YELLOW GRASS???? HAS IT NOT BEEN RAINING BUCKETS WHERE YOU LI you're all freaks.

Thunderstorms and sunny weather at the same time, that's how Scotland rolls.

I'll just be out with my friends the whole time hahaha. Except when I'm going out to NYC for a week around the 15th of July which I'm so so excited about! :D It'll be my first time in the USA so yeah~!


----------



## Vladimir Putin's LJ (Jul 6, 2009)

Bumming about at home, sleeping, hopefully getting some reading done, drawing, going to Portugal for three weeks, London for two days in August and maybe Spain but I don't really feel like it.
I'd also like to play some Wind Waker but as you can see my schedule is heavy enough as it is.


----------



## Storm Earth and Fire (Jul 6, 2009)

Finishing the formalities I need for college, lazing around, hanging around with friends.

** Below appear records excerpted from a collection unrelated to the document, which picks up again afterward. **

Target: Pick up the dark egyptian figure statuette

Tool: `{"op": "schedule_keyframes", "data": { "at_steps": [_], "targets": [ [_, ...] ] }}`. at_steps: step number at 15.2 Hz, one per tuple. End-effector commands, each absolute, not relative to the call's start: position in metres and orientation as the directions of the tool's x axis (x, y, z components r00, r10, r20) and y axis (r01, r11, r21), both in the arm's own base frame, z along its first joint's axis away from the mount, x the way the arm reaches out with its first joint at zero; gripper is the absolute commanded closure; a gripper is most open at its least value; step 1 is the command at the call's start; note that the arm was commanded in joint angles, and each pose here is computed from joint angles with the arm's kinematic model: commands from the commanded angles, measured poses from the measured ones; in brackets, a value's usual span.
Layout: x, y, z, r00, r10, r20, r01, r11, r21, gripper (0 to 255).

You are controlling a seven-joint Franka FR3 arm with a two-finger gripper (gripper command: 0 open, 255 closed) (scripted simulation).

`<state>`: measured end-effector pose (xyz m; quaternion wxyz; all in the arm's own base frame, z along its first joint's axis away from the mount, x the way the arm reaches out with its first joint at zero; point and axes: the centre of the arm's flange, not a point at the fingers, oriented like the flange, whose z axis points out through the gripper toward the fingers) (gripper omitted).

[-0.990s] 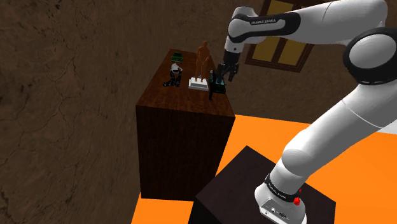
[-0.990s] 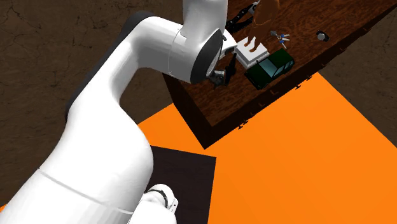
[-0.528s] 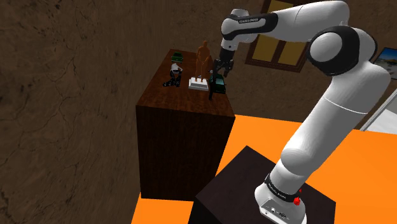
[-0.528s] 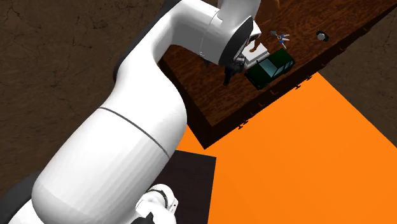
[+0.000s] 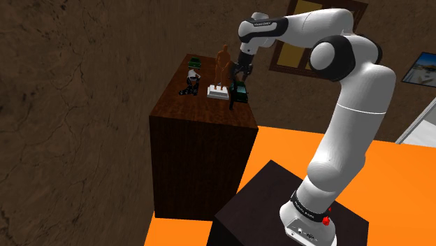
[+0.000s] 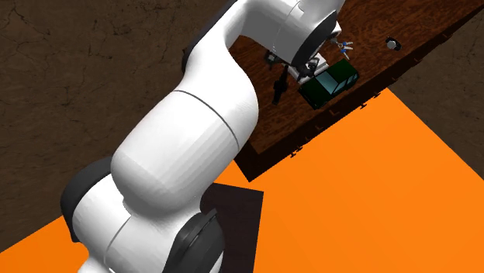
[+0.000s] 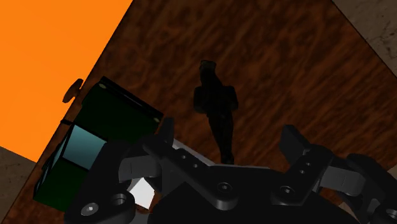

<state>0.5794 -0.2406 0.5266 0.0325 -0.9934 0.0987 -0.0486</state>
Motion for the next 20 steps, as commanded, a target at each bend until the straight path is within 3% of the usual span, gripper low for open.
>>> {"op": "schedule_keyframes", "data": {
  "at_steps": [1, 6, 7, 20],
  "targets": [
    [0.58, -0.241, 0.516, 0.976, -0.2, 0.091, -0.194, -0.978, -0.075, 0],
    [0.58, -0.241, 0.497, 0.976, -0.2, 0.091, -0.194, -0.978, -0.075, 0],
    [0.581, -0.241, 0.498, 0.976, -0.2, 0.091, -0.194, -0.978, -0.075, 255],
    [0.58, -0.241, 0.518, 0.976, -0.2, 0.091, -0.194, -0.978, -0.075, 255]
  ]
}}
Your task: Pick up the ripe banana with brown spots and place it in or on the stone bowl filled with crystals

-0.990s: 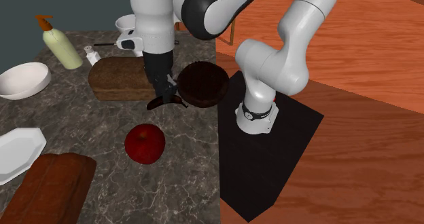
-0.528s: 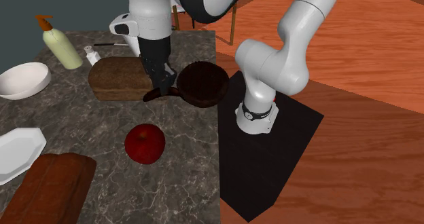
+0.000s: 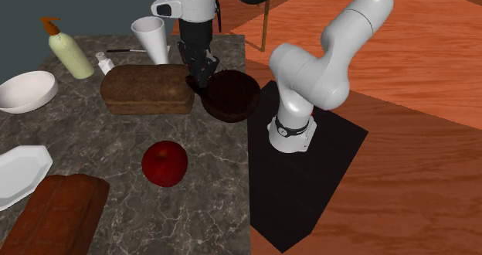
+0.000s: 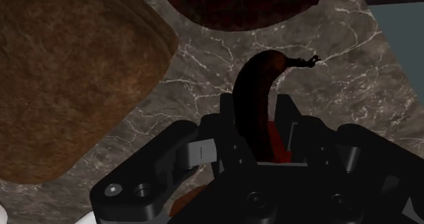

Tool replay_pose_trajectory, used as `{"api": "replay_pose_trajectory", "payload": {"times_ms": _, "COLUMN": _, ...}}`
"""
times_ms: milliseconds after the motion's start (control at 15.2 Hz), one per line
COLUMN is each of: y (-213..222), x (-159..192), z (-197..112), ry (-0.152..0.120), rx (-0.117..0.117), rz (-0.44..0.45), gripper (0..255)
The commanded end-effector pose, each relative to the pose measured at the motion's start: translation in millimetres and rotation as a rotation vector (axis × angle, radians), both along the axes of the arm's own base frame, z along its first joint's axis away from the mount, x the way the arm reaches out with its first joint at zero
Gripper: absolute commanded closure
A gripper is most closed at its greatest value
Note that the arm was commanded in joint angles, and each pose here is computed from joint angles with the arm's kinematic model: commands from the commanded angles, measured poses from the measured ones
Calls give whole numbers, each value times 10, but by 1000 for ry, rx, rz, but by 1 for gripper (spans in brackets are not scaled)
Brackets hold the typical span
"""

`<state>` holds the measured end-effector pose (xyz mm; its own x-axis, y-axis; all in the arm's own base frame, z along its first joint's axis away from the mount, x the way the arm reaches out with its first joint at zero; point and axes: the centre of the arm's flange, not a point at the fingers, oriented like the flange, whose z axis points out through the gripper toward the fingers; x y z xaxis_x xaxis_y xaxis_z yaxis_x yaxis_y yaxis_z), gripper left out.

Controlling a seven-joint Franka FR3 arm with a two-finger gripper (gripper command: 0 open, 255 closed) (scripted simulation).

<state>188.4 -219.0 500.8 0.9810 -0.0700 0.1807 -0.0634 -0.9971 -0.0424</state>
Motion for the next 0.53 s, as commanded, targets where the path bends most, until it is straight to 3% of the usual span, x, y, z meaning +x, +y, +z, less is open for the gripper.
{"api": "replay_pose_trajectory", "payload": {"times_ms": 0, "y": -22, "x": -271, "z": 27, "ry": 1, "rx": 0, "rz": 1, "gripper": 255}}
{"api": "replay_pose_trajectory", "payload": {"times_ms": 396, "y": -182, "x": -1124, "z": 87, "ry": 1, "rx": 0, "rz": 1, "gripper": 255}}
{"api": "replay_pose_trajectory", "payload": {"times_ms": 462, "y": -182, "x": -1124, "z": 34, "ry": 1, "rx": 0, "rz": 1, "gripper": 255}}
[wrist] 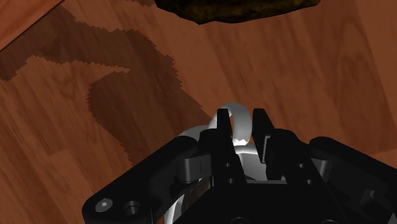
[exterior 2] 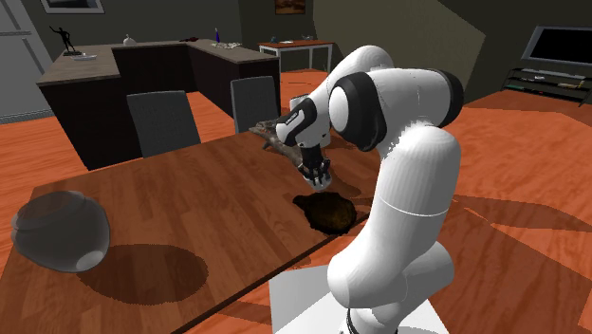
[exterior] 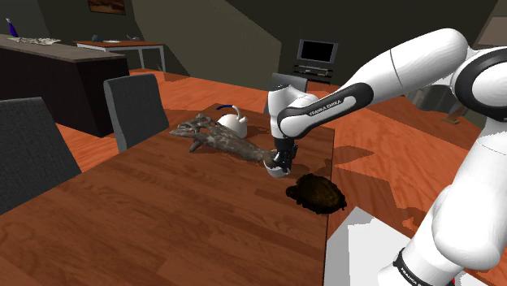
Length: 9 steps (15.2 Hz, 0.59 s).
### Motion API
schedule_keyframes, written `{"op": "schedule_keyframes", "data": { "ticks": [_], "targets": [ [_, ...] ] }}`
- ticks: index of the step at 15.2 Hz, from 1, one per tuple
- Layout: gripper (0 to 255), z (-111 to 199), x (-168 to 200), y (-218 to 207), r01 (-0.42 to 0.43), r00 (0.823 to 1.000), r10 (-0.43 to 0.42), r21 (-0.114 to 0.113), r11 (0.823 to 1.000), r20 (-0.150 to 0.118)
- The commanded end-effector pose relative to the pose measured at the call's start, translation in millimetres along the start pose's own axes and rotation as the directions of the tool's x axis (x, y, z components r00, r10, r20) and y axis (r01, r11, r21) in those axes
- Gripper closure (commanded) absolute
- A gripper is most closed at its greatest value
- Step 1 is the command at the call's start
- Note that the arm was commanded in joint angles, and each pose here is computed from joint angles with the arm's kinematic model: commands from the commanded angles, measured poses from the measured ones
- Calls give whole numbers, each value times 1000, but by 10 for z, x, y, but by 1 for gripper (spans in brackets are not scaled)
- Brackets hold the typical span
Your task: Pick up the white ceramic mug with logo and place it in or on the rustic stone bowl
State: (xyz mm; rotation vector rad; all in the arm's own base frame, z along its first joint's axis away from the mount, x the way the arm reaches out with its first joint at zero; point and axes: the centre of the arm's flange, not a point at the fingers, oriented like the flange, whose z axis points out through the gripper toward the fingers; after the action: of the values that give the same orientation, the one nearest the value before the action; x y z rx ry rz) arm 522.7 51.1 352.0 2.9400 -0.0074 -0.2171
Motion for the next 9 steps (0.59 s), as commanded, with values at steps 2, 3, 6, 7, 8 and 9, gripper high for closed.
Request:
{"op": "schedule_keyframes", "data": {
  "ticks": [2,3,6,7,8,9],
  "targets": [
    [255,2,1,-1,0,1000,0,0,1000,0],
    [255,2,0,-1,0,1000,0,0,1000,0],
    [255,-151,-23,29,0,1000,0,0,1000,0],
    [255,-202,-30,39,0,1000,0,0,1000,0],
    [255,-254,-38,49,0,1000,0,0,1000,0],
    [255,-305,-45,60,0,1000,0,0,1000,0]
  ]
}}
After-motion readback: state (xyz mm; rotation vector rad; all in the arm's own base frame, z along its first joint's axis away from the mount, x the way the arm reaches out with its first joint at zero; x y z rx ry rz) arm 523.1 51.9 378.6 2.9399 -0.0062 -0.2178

There might be a trip to LA in the cards.

Weather is fine here. Which means it's easily reaching 40C/104F, but with bouts of rain.

Am I strange because I enjoy both heavy rain and mercilessly sunny weather?


----------



## Not Meowth (Jul 6, 2009)

Nothing, nothing and nothing.
Possibly with attending some university open days and extra work slotted in inbetween.

Soooo basically just a lot of sleep, gaming, hanging round here with you guys and maybe even getting around to working on my sprite comic again at last... what an exciting life I lead. :)


----------



## foreign contaminant (Jul 6, 2009)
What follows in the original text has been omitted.